▼▼▼
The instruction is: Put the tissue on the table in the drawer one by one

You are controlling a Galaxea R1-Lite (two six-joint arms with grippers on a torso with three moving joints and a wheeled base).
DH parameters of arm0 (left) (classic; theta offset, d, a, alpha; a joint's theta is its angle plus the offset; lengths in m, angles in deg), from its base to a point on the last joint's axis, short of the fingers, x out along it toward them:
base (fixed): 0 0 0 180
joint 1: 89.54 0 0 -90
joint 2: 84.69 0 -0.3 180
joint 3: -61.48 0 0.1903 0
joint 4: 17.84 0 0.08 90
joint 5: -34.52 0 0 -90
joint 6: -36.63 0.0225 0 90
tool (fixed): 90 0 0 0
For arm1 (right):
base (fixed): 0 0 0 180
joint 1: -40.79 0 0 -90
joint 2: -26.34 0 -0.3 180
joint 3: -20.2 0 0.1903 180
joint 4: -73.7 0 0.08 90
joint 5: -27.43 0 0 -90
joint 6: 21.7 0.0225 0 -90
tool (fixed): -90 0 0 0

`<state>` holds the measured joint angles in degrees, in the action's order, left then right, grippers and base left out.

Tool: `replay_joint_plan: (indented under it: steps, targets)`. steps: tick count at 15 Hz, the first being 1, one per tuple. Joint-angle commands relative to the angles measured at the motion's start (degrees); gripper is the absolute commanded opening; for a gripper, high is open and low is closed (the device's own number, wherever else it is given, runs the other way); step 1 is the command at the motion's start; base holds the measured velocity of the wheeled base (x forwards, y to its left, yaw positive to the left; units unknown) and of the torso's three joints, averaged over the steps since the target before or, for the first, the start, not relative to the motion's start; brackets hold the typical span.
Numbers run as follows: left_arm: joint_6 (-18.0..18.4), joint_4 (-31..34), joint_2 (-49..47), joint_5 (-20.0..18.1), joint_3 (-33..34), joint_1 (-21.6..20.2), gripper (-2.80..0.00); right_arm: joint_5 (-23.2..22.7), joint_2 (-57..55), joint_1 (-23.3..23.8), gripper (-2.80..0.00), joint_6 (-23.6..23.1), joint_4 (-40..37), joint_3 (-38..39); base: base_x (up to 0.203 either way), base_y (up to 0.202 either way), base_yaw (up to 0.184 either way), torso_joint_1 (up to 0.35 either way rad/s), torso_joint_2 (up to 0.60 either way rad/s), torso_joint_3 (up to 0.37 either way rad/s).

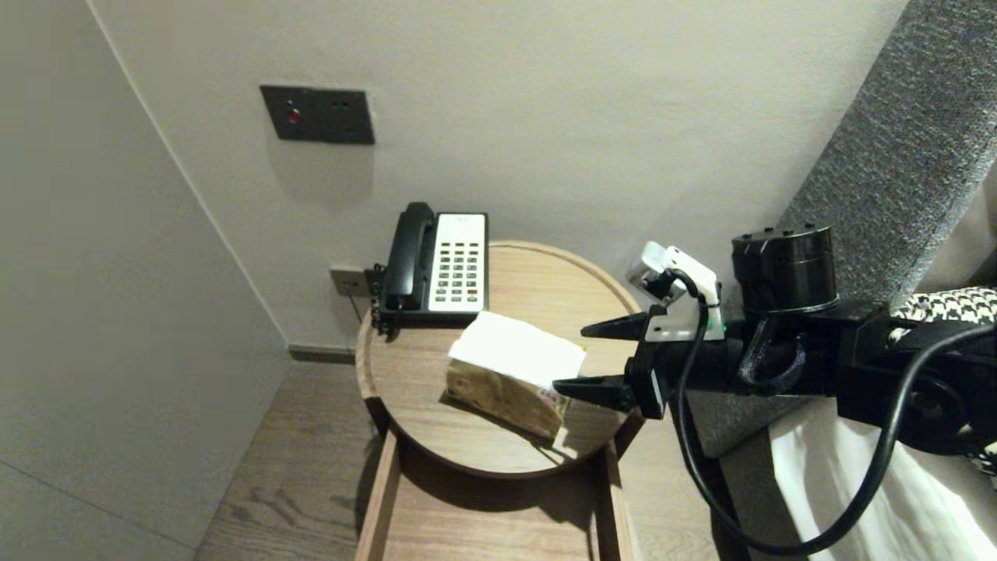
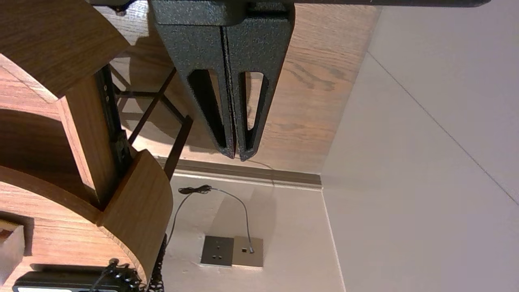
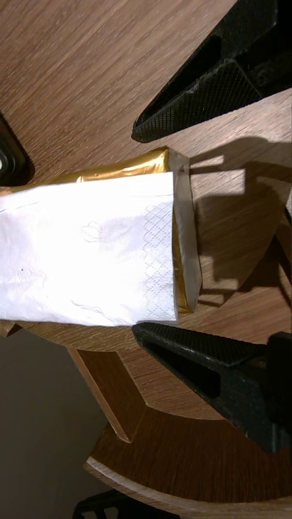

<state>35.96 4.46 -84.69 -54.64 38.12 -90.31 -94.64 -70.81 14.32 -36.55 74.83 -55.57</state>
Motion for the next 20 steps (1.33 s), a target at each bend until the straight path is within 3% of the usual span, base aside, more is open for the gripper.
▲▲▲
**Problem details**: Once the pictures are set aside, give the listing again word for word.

**Reply to the exercise**:
The instruction is: Put the tissue on the table in the drawer one by one

You are controlling a Galaxea R1-Lite (two six-joint arms with grippers on a torso with three moving joints and a wheeled base).
DH parameters of arm0 (left) (classic; theta offset, d, a, alpha; a joint's theta is its angle plus the offset; lengths in m, angles in deg), from its base to a point on the last joint's axis, short of the fingers, x out along it toward them:
base (fixed): 0 0 0 180
joint 1: 89.54 0 0 -90
joint 2: 84.69 0 -0.3 180
joint 3: -61.48 0 0.1903 0
joint 4: 17.84 0 0.08 90
joint 5: -34.52 0 0 -90
joint 6: -36.63 0.0225 0 90
tool (fixed): 90 0 0 0
For arm1 (right):
base (fixed): 0 0 0 180
joint 1: -40.79 0 0 -90
joint 2: -26.34 0 -0.3 180
joint 3: -20.2 0 0.1903 180
joint 4: -73.7 0 0.08 90
joint 5: -27.43 0 0 -90
joint 6: 21.7 0.0225 0 -90
tool (fixed): -90 0 0 0

`<state>` holds the measured joint angles in degrees, in the action's order, left then right, grippers and base left out.

Tool: `replay_joint_plan: (indented under it: steps, targets)`. steps: tick count at 15 Hz, the first being 1, one per tuple. Joint-angle commands relative to the angles measured at the motion's start (degrees); gripper is the absolute commanded opening; for a gripper, high is open and low is closed (the device's own number, wherever else it is given, runs the other way); step 1 is the command at the motion's start; base holds the measured velocity of the wheeled base (x forwards, y to its left, yaw positive to the left; units unknown) and of the torso's three joints, averaged over the steps since the target before or, for the first, the start, not relative to the motion's start; brackets hold the typical span.
Numbers run as follows: left_arm: joint_6 (-18.0..18.4), joint_4 (-31..34), joint_2 (-49..47), joint_5 (-20.0..18.1), joint_3 (-33..34), joint_1 (-21.6..20.2), gripper (-2.80..0.00); right_arm: joint_5 (-23.2..22.7), joint_2 (-57..55), joint_1 (-23.3..23.8), gripper (-2.80..0.00), joint_6 (-23.6..23.1), joint_4 (-40..37), joint_3 (-38..39); base: base_x (up to 0.203 either way), base_y (up to 0.202 either way), base_yaw (up to 0.184 either way), torso_joint_1 (up to 0.35 either way rad/s), torso_joint_2 (up to 0.60 either way rad/s), torso_joint_3 (up to 0.37 either way rad/s).


<state>35.96 4.46 -84.69 -54.64 38.12 -90.31 -94.64 -70.81 14.32 -36.55 74.83 -55.57</state>
Motion for the next 20 steps (1.33 s), a target at each bend until the straight path is within 3% of the usual span, base aside, more is open for the gripper.

The answer requires no further additions.